‘Marsquakes’ reveal red planet’s hidden geology
San Francisco, California
The marsquakes are coming fast and furious. From its landing site near the Martian equator, NASA’s InSight mission is detecting about two quakes per day — and the rate is going up.
“We have a lot,” said Bruce Banerdt, a geophysicist at the Jet Propulsion Laboratory in Pasadena, California, and InSight’s principal investigator. He reported the findings on 12 December at a meeting of the American Geophysical Union in San Francisco.
Since arriving on Mars just over a year ago, InSight has detected 322 marsquakes. They are the first quakes ever detected on Mars , and the first on any body other than Earth and the Moon. Scientists aim to use them to probe the Martian interior, including deciphering the planet’s guts into layers of crust, mantle, and core.
Most of the marsquakes are tiny, far smaller than anything that would be felt on Earth. But a couple have been big enough — up to nearly magnitude 4 — for scientists to be able to trace them back to their source.

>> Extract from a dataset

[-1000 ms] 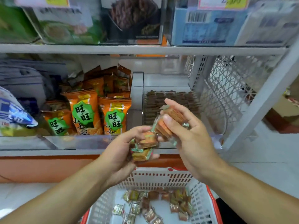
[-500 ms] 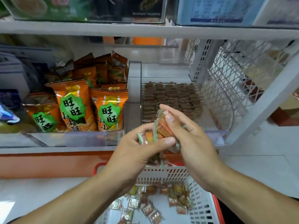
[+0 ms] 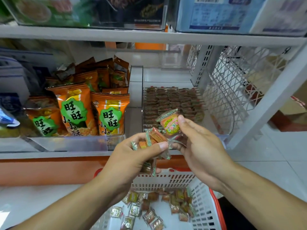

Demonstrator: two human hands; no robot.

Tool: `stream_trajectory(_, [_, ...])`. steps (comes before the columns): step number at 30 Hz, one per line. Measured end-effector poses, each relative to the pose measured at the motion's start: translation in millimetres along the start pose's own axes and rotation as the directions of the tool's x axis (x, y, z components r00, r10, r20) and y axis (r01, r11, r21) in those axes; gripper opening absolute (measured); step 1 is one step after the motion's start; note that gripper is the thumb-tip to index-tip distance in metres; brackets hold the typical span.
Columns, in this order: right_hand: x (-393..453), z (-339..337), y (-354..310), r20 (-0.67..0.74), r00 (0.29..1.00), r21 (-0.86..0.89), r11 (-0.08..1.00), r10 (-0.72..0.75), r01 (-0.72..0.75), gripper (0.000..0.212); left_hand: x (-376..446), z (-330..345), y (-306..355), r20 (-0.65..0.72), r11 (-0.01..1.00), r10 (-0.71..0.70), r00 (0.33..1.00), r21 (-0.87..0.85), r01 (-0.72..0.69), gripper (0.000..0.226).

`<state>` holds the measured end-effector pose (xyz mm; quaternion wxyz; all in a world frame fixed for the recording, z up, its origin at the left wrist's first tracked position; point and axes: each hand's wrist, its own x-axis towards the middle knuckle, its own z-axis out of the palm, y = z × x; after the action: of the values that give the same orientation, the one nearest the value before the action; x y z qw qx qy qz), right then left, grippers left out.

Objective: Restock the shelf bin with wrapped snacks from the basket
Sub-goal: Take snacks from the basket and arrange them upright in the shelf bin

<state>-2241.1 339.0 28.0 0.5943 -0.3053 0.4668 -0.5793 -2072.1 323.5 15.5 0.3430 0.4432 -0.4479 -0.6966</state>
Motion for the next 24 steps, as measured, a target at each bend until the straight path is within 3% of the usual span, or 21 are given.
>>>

Two of the biggest marsquakes came from a geologically active area known as Cerberus Fossae, which lies about 1,600 kilometres east of InSight. The quakes there may have been caused by the buildup of stress along geological faults within the Martian crust, and then released in a marsquake.
Other early findings from the mission include mysterious magnetic pulses that appear around midnight each night beneath the lander. But one of InSight’s main goals — to hammer a heat probe 5 metres into the Martian ground — remains frustratingly out of reach. The probe, dubbed ‘the mole’, encountered more friction in the soil than scientists had expected. In October it even unexpectedly backed out of its hole.
Tracing tremors
The biggest discoveries so far have come from the ever-expanding catalog of marsquakes. InSight’s highly sensitive seismometer measures hunts for quakes at night, after the winds that shake the ground during the day die down.
The marsquakes come in two types. The most common shakes the ground at high frequencies. Less common is a type of quake that is detectable at lower frequencies. The high-frequency ones may be coming from quakes that rupture the shallow Martian crust, whereas the low-frequency ones may be traveling from deeper within the planet, in its mantle, said Domenico Giardini, a seismologist at ETH Zurich in Switzerland.
Two of the biggest marsquakes hit in May and in July. Both were the low-frequency type. Team members were able to trace the seismic energy back to where it came from, in Cerberus Fossae. This area is home to recent geologic activity, including faults that appear to have moved in the past 10 million years.
Before InSight launched, researchers had predicted it might be able to detect quakes coming from Cerberus Fossae. The faults there could build up stress at their ends, said Alice Jacob, a planetary scientist at the Institut de Physique du Globe in Paris. An analysis she led suggests that this could be the source of the marsquakes picked up by InSight.
The rate of quakes has been increasing over time, Banerdt said — from a few sporadically reported after landing to the current pace of two a day. Mission scientists aren’t sure why.
Equally mysterious are the magnetic pulsations that show up every night. InSight measured them with its magnetometer, and they may be related to something happening in the space environment around Mars. One idea is that they are created when charged particles from the solar wind slam into Mars’ magnetic field.
Probe problems
InSight’s greatest drama to date has come with its mole. It initially began burrowing into the ground as planned but hit disaster in October, when it suddenly squirted out of its hole.
Mission engineers designed the mole to work in a different type of soil than what it encountered. It was designed for cohesionless soil, in which particles flow with little to no friction between them—as in a vat of sugar. But InSight’s landing place turned out to have cohesive soil, in which the particles stick together more like in a vat of flour, says Tilman Spohn, a space scientist at the German Aerospace Center in Cologne, Germany.
When the mole began burrowing, the soil around it became compacted into a pit. The mole could not gain enough friction against the pit’s walls to keep moving into the ground. Spohn says that he and his colleagues had seen this happen in laboratory experiments involving cohesive soils, but that they expected InSight’s landing place to have cohesionless soils because that’s what other Martian landing sites have been like.
InSight seems to have been unlucky enough to land in a place where the soil is compacted into a harder material called a duricrust, says Matthew Golombek, a planetary scientist at the Jet Propulsion Laboratory. The duricrust is both harder and possibly thicker than expected.
Mission engineers have been trying to get past the problem by pinning the mole to the side of the pit with the lander’s arm to give it more friction to keep going. And it is starting to bury itself into the ground again, slowly and carefully.
“By Christmastime, maybe our present will be that we’re back to square one,” says Spohn. “Which at this point in time would be a very, very welcome situation.”